After completing her BA (Hons), Melissa Irvine dived into a PhD in Linguistics discovering the emergence and impact of new languages in the Caribbean.

Melissa Irvine sitting in front of the Humanities Building / Te Puna Aronui

Key facts

Programme: PhD
Specialisation: Linguistics

"As I moved through my BA in Spanish and Linguistics, I got to know the Linguistics department staff and felt supported in my transition to postgraduate study, which encouraged me to stay. There is also a good range of postgraduate scholarships, including one specifically for postgraduate Linguistics students, which gave me the financial support I needed to continue.

In the final semester of my BA, during my Summer Research Scholarship project, I discovered a love for research.

"I had been planning to do my honours degree to qualify for an overseas course in Forensic Linguistics the following year. Instead, I stayed here, thoroughly enjoyed my honours year, and then jumped into a PhD.
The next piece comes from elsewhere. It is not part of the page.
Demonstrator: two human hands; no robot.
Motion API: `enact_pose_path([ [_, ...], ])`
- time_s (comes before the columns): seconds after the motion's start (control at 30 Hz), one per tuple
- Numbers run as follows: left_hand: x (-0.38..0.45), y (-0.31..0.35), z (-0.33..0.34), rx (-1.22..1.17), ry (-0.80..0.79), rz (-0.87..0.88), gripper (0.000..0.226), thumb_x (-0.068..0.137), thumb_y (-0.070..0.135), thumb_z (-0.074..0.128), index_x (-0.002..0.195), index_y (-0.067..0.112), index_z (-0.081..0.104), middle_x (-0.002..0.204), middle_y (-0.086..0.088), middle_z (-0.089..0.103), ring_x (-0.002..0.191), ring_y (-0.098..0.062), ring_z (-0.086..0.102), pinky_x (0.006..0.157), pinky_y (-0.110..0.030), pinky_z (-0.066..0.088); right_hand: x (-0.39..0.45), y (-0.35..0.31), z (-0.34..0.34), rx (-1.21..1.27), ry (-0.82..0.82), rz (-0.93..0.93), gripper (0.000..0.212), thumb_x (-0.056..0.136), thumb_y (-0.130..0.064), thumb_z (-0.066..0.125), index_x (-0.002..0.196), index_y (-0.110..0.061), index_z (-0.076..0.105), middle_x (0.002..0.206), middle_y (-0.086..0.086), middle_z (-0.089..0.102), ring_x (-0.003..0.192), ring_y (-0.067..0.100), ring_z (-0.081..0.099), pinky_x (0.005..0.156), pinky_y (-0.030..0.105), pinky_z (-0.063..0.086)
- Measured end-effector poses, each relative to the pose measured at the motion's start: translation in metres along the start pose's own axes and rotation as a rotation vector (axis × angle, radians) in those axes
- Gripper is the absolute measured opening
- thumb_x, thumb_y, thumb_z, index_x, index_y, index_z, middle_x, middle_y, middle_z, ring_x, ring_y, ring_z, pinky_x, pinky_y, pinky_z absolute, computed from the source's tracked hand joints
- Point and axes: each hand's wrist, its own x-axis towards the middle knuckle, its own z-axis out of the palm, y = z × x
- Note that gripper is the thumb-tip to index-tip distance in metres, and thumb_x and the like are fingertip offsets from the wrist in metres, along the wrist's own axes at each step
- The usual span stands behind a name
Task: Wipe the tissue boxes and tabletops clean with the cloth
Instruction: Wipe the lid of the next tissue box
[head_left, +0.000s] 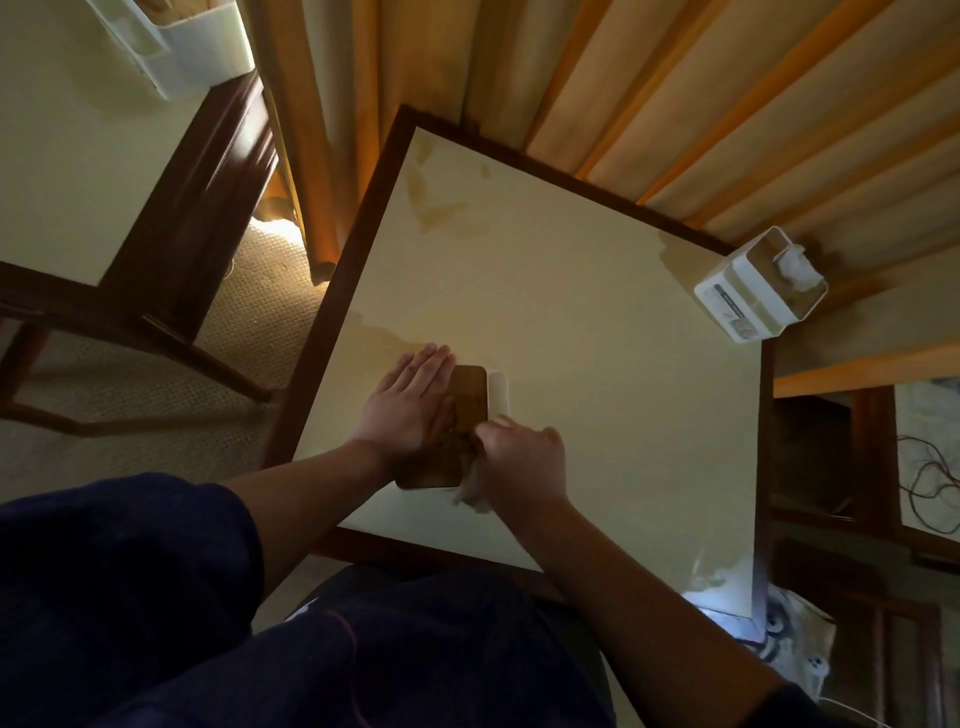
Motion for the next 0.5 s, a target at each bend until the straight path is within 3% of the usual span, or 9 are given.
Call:
enact_pose_path([
  [0.1, -0.002, 0.003, -0.001, -0.009, 0.007, -0.008, 0.065, 0.108, 0.042, 0.021, 0.157, 0.003, 0.039, 0.163, -0.015, 0.039, 0.156, -0.028, 0.027, 0.127, -0.033, 0.001, 0.029, -0.002, -0.004, -0.014, 0.048, 0.076, 0.017, 0.098, -0.024, 0.052, 0.100, -0.024, 0.068, 0.100, 0.000, 0.068, 0.091, 0.027, 0.071, 0.085, 0.038, 0.037],
  [0.23, -0.004, 0.005, -0.002, -0.007, 0.021, 0.006, 0.065, 0.108, 0.041, 0.018, 0.158, 0.004, 0.037, 0.164, -0.014, 0.037, 0.157, -0.024, 0.023, 0.129, -0.040, 0.010, 0.056, -0.002, -0.012, -0.011, 0.115, 0.100, 0.028, 0.101, -0.021, 0.050, 0.115, -0.030, 0.073, 0.113, -0.004, 0.070, 0.102, 0.026, 0.069, 0.090, 0.039, 0.040],
  [0.5, 0.000, 0.003, 0.001, 0.012, -0.024, -0.010, 0.064, 0.107, 0.040, 0.019, 0.159, 0.005, 0.034, 0.166, -0.013, 0.035, 0.158, -0.024, 0.022, 0.127, -0.032, -0.004, 0.037, 0.001, 0.024, 0.229, 0.305, 0.127, 0.030, 0.098, -0.029, 0.049, 0.116, -0.023, 0.072, 0.118, -0.001, 0.070, 0.103, 0.033, 0.059, 0.075, 0.042, 0.054],
])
"I have been documenting and investigating a language variety that emerged in St. Lucia probably in the early 20th century. A French-based creole was already spoken on the island alongside English as an official language imposed from about the mid-1800s. The contact between those two languages has given rise to this third language variety which, until now, has been poorly described. Exciting stuff, and a lot of room for new discoveries!
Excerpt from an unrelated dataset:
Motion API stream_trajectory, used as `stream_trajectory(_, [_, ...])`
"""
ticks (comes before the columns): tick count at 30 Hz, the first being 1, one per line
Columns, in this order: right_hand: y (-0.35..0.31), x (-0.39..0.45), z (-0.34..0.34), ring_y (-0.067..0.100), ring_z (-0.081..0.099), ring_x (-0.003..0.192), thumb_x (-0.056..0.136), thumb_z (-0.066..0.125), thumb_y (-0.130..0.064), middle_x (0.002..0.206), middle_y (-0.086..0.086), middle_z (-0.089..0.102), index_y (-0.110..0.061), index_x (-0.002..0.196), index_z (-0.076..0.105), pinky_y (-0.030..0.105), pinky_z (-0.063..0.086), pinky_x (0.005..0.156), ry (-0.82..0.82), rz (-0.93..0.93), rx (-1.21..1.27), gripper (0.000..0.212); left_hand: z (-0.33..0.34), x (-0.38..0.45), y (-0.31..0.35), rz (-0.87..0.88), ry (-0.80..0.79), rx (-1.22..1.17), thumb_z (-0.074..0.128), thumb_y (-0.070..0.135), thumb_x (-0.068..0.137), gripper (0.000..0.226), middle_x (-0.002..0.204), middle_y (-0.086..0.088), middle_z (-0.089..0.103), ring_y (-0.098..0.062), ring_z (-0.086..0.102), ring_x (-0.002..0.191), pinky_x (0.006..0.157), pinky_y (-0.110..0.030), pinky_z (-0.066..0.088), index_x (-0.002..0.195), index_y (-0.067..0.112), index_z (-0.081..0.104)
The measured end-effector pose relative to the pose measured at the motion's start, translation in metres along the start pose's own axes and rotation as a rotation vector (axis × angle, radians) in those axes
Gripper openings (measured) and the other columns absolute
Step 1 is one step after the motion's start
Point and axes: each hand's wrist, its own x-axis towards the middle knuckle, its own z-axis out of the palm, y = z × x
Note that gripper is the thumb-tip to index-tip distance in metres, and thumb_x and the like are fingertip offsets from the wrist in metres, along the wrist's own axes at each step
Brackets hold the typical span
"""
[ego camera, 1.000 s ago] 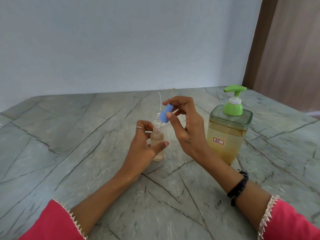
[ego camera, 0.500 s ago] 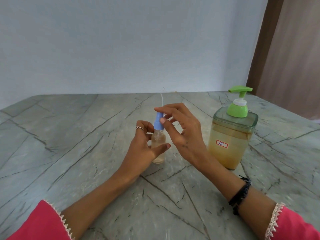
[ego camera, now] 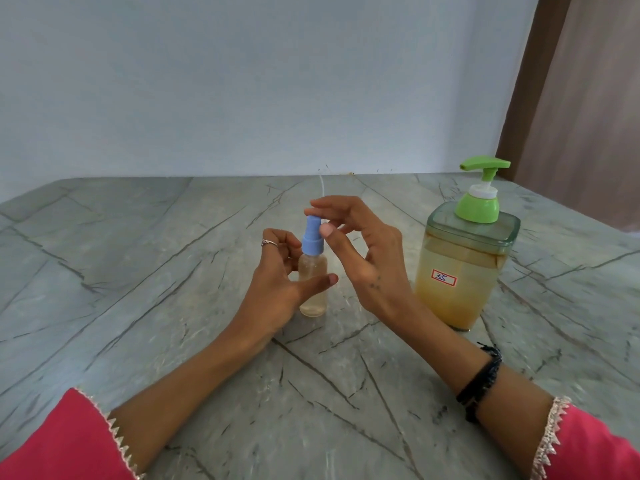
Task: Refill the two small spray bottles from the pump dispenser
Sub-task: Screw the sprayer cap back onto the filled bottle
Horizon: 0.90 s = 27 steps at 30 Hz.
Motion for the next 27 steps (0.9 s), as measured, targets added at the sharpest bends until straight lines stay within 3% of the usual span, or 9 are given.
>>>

"Postgraduate study allows you to go deeper. How might a particular aspect of a particular language’s grammar work? How is this different from other languages around the world? What does that tell us about cognition? There is a lot more freedom in postgraduate study to pursue any of the large number of sub-fields in Linguistics and to develop an understanding of new topics that there simply isn’t time or space for at undergraduate level.

"The Linguistics and Language Society here at the university usually put on regular events, which are really great. Both academic events (talks, workshops, etc.) and non-academic events (movie nights, games nights) are good for destressing and socialising with students across different stages of study. The School of Cultures, Languages and Linguistics also put on seminars with other PhD students so we get to see what people are working on and discover things outside of our own sub-fields.
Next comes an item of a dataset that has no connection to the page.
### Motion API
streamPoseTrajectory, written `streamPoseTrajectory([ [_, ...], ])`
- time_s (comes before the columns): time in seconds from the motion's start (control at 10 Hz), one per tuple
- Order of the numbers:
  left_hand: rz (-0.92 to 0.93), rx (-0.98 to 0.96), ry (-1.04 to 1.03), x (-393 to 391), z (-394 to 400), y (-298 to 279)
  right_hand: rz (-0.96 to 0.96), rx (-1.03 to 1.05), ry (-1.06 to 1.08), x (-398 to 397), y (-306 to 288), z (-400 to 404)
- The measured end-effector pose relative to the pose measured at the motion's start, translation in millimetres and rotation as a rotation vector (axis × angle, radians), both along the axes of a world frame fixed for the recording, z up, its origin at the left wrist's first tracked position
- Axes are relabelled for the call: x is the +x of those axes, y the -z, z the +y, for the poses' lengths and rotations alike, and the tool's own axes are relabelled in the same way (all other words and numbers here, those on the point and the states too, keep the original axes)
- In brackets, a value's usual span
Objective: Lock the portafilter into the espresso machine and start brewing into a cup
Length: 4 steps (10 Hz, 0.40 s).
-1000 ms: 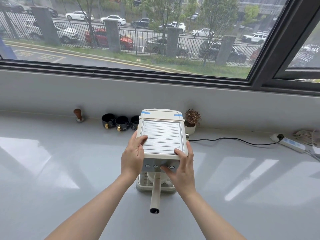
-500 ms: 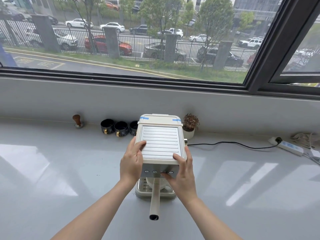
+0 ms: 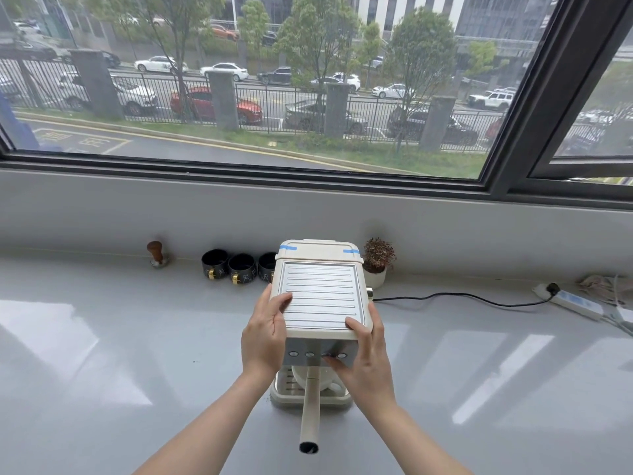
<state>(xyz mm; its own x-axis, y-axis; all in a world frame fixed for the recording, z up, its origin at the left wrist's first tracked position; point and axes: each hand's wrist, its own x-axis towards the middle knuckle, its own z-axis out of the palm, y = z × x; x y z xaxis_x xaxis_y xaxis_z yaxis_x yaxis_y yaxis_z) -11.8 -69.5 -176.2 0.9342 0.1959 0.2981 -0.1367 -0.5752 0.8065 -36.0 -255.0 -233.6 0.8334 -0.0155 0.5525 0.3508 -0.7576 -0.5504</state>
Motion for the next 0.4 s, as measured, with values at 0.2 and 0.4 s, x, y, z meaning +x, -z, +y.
streamPoseTrajectory([
  [0.2,-0.009,0.001,0.004,0,0,-2,0.026,-0.067,-0.074,-3,-21,-17],
  [0.4,-0.035,-0.014,-0.02,0,0,-2,-0.377,0.151,-0.116,-3,-160,-22],
])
"My favourite thing about postgraduate Linguistics has been the opportunity to do fieldwork documenting a language. My particular area of research has now taken me out into the field both in the Caribbean and in the Pacific.

"I am considering staying in academia as a career and also very interested in the more 'practical' side of my research. I would love to get involved in language policy and planning. I really like that there are teaching and research job opportunities for postgraduate students since teaching experience can be a huge help when it comes to applying for academic jobs."